Beware that reproducing the error that way can take a long time. You can interrupt the process with Ctrl
+c
at any time.
Inspect test logs from CI
You may not be able to reproduce the failure locally. As an extra debugging step, you can save the Rails log for the group of quarantined tests. Here’s an example with GitHub Actions:
jobs:
flaky-tests:
# ...
steps:
# ...
- name: Run flaky tests
run: bundle exec rspec --tag flaky
- name: Save test logs on test failure
if: failure()
uses: actions/upload-artifact@v4
with:
name: 'test.log'
path: 'log/test.log'
When the test fails, you can download the test log and compare it to the log of a successful test run.
With multiple tests, it becomes difficult to find in the logs where a test starts and ends.

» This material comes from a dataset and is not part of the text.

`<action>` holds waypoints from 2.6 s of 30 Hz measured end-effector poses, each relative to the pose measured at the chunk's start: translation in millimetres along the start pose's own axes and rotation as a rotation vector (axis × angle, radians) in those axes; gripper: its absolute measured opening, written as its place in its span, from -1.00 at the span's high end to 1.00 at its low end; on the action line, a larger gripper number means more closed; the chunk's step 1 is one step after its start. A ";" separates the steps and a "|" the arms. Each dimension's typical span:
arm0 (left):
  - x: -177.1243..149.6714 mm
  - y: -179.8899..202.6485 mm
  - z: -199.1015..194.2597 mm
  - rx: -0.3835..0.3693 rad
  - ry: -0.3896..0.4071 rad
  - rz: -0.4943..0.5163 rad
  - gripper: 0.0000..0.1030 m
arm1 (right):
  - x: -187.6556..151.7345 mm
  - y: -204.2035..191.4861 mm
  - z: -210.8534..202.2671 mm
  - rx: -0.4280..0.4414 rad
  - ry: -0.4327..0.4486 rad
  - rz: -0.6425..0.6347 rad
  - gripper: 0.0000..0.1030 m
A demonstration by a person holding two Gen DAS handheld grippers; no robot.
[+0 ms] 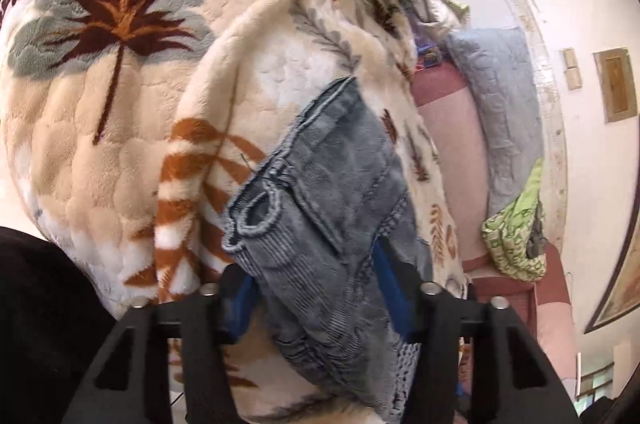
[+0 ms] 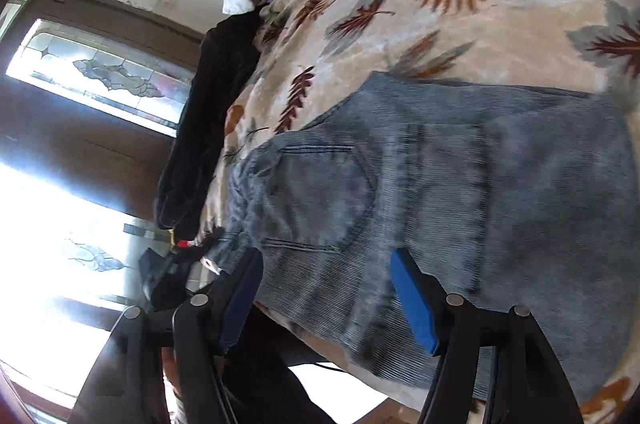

You can annotate the logs with test start and end delimiters. Here’s an example with RSpec:
# spec/support/test_logs.rb
module TestLogHelpers
def self.included(example_group)
example_group.around(:each, :flaky) do |example|
Rails.logger.debug "=== BEGIN #{example.location_rerun_argument}"
example.run
Rails.logger.debug "=== END #{example.location_rerun_argument}"
end
end
end
RSpec.configure do |config|
config.include TestLogHelpers, :flaky
end
With that information I have found it useful to put the failure and success logs for a single test in two files. Then I inspect them side by side and also compare them with a diff viewer (like vimdiff
).
A more abrupt approach to eliminating flakiness
Depending on the size of your test suite and the time it takes to fix flaky tests, a viable strategy is to remove flaky tests.
Ask yourself:
- What would be the value of this test if it was reliable?
- How long would it take to make the test reliable?
- What is the downside of not having an automated test?
- How critical is it to catch regressions in that area of the code before release?
- Is it quickly obvious if the corresponding production code breaks (via error monitoring, user bug reports, etc.)?
- How is the functionality documented besides this flaky test?
- Are there any other tests that cover some/all of the functionality at a different level (e.g.: unit test vs browser test)?
Perhaps it’s not worth the time investment to fix the test.
The process becomes:
- confirm that a test is flaky,
- quarantine the test,
- decide whether it’s worth fixing the test,
- delete the test.
A little bit of process goes a long way
Debugging and fixing flaky tests takes a long time. Identifying and triaging them can be fast.
With a simple system to mark tests as flaky, you avoid guesswork and unblock the continuous integration pipeline.